El presidente de la República Bolivariana de Venezuela, comandante Hugo Chávez, mantiene en estado de nervios a unos señores que se alimentan de carne humana. Son antropófagos que, por un lado, se disfrazan de dirigentes políticos y, por el otro, de analistas internacionales. Esos glotones no tienen sensibilidad social. El inconmensurable José Martí lo dijo: viven como las hienas, dándole vueltas al odio.

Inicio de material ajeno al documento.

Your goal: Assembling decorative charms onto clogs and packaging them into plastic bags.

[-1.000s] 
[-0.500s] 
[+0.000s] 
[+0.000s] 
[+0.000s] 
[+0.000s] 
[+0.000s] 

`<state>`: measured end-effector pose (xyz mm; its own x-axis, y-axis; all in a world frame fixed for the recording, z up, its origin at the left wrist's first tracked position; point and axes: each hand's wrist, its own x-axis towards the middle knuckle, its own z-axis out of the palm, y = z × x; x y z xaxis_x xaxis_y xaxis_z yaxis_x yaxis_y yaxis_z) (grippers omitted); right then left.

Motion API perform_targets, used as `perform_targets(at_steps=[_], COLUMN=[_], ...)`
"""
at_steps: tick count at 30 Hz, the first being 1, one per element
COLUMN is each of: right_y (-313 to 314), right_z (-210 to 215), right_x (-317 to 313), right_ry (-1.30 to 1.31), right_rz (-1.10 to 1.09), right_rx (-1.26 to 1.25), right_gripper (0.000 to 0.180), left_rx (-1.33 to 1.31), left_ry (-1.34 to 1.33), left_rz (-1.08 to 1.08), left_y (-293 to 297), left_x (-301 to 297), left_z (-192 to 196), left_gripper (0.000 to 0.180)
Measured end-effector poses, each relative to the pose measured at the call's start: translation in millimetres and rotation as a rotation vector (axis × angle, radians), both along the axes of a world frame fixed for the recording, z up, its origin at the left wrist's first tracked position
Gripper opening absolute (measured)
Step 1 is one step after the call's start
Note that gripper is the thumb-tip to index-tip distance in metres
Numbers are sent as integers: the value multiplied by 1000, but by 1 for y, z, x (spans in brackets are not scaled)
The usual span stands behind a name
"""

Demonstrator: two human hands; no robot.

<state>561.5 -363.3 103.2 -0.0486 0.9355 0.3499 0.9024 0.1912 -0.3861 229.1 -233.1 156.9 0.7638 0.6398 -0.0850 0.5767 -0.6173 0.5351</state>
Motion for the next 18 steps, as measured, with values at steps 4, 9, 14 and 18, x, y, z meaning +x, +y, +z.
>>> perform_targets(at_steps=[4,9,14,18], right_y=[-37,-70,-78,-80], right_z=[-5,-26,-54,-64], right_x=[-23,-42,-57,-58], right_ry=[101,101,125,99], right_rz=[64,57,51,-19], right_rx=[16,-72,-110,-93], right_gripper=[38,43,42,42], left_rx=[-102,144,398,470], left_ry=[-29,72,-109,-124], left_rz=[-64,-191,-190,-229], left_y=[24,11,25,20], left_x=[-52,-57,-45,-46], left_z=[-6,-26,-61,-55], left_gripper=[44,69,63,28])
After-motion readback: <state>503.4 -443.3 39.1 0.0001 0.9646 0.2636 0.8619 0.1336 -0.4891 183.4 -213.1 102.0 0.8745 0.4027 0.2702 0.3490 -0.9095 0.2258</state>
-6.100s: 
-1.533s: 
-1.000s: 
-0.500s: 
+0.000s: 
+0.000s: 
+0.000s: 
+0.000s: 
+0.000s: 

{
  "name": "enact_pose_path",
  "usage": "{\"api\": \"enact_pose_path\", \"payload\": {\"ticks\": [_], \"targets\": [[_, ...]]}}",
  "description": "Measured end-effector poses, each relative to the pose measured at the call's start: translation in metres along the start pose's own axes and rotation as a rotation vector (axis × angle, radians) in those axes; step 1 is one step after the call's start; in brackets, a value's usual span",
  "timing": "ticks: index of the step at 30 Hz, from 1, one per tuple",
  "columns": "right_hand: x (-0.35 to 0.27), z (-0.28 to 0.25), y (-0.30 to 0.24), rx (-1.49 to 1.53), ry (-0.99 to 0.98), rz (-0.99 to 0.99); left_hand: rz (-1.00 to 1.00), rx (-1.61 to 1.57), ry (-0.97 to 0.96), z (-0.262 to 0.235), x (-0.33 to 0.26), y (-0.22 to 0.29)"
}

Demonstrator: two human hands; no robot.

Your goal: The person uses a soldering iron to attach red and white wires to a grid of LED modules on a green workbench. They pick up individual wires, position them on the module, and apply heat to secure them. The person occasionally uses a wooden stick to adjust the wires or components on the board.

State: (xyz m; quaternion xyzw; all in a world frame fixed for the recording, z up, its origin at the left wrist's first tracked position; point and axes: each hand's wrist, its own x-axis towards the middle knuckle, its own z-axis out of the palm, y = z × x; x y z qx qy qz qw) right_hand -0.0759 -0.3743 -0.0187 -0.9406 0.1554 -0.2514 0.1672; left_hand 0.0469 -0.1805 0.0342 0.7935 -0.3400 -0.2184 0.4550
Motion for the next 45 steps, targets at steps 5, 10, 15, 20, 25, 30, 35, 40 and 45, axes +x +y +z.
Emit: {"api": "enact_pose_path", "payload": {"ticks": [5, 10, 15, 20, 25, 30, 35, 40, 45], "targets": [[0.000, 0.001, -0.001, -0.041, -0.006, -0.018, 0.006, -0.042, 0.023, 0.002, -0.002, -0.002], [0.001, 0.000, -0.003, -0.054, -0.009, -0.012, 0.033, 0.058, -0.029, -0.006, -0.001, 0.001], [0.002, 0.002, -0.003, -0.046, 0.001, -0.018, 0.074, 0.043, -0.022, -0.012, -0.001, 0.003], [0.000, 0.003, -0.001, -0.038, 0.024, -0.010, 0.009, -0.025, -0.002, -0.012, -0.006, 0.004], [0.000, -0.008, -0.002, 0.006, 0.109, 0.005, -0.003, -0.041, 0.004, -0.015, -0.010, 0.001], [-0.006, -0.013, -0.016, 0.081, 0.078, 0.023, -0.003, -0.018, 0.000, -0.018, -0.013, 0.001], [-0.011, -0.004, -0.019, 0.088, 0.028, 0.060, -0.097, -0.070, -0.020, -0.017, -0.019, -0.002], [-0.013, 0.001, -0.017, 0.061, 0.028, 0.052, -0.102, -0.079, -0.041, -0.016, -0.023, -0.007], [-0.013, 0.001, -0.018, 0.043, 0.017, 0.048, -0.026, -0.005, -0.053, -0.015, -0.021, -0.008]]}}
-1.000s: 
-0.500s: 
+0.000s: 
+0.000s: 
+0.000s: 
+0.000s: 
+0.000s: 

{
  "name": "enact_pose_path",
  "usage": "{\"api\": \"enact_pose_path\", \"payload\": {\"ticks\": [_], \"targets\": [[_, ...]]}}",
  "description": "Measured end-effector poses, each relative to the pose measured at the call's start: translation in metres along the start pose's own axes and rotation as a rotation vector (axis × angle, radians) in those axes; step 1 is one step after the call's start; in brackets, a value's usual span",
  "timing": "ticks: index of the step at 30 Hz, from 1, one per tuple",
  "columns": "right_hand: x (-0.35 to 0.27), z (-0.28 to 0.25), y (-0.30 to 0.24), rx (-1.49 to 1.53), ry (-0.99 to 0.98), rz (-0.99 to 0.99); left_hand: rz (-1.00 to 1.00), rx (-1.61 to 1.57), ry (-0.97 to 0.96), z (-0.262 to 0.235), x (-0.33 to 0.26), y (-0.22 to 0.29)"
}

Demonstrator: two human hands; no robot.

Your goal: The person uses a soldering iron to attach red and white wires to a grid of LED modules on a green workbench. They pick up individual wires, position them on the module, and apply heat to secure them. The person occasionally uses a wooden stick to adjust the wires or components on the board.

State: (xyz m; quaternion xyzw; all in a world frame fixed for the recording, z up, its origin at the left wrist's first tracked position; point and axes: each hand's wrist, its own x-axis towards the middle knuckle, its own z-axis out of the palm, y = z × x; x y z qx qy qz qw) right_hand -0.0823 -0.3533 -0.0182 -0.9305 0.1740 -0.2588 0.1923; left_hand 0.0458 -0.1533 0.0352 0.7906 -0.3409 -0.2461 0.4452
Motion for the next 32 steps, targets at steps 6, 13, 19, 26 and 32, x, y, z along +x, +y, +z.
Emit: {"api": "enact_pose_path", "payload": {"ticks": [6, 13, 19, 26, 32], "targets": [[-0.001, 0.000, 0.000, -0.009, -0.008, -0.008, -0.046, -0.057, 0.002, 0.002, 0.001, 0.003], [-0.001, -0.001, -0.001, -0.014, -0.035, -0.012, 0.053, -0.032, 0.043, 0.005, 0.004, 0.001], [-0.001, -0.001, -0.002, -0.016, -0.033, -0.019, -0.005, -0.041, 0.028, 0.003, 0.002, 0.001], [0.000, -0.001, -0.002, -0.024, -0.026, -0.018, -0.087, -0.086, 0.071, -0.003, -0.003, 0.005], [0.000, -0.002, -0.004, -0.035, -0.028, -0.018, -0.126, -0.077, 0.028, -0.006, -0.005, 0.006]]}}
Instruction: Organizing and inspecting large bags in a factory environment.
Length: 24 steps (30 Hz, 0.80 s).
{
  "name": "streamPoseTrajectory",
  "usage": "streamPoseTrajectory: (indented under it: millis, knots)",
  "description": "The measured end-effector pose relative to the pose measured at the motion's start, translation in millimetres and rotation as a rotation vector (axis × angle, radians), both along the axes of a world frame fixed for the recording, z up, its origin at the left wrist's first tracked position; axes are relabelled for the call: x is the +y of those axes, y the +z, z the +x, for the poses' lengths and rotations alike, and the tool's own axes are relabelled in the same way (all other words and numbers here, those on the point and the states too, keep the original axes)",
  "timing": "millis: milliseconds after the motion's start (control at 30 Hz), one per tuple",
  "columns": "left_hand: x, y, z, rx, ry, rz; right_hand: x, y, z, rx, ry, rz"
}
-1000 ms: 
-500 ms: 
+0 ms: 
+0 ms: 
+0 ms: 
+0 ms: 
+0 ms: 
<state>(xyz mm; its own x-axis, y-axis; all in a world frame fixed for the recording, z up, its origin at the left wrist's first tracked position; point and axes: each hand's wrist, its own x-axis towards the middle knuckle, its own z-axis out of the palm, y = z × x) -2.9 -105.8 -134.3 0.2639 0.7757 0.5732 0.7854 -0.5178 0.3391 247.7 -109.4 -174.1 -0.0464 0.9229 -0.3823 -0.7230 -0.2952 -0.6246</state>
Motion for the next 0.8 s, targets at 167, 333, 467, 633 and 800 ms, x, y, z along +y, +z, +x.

Para esos caníbales el estado de salud del presidente Hugo Chávez es motivo de júbilo. El sentimiento humano les es ajeno. Desde la primera ocasión en que fue intervenido quirúrgicamente en Cuba por un tumor canceroso comenzaron a calentar el agua. Con esta segunda operación, esos golosos están babeando. Presienten, como aves de rapiña, que la perra muerte ronda. Por eso se preparan para hacer el festín con el deseado y no logrado cadáver del líder bolivariano. Aunque le tienen fecha de muerte fijada, nada es seguro todavía. Y los pronósticos médicos son favorables para el líder bolivariano. Se informó que salió bien de la operación y que se recupera satisfactoriamente.
Es cierto, el comandante Chávez está enfermo. Nunca lo ha negado. Pero su condición no es de un moribundo. También cuenta con una voluntad de lucha y un espíritu de sacrificio a toda prueba. Esas actitudes pueden renovar células de su organismo con resultados asombrosos. La mente individual y colectiva puede influir poderosamente sobre el cuerpo. Chávez siente que está comprometido con la suerte de su pueblo y que le queda mucho por hacer. Sus compatriotas lo saben y lo apoyan, junto a una legión de hombres y mujeres con sentimientos altruistas, formación política y espíritu latinoamericano. Los que no poseen ni vocación de servicio ni amor a la Humanidad no comprenden eso. Y el digno discípulo de Bolívar cuenta con la ciencia y la tecnología de la medicina cubana. Lo que se pueda hacer, se hará para que Chávez siga combatiendo al lado de los pobres de su patria y del mundo.
Hugo Chávez ya contestó a los politicastros que esperan su muerte. En mensaje a sus seguidores por twitter afirmó: «¡Comienzo a volar de nuevo como el Cóndor! Viviremos y venceremos.» Su espíritu es irreductible, como todos los luchadores que se colocan del lado de los que sufren miserias y explotación. Es ejemplo de gobernante y de internacionalista. Los buenos dominicanos lo sabemos. Sin Petrocaribe estaríamos muy mal. Hay que ser ignorante e ingrato para desconocer su aporte.
Muchos intelectuales y servidores de potencias extranjeras buscan la forma de crear las condiciones en Venezuela para que los petrodólares sean manejados por emporios internacionales. Y otros desean el regreso de las injusticias superadas de los adecos y copeyanos.
Venezuela ya no es la misma. Hay que hablar de antes y después del comandante Hugo Chávez. Los antropófagos que desean comerse a Chávez y a los verdaderos hijos de El Libertador tendrán que esperar. Y veremos hasta cuándo.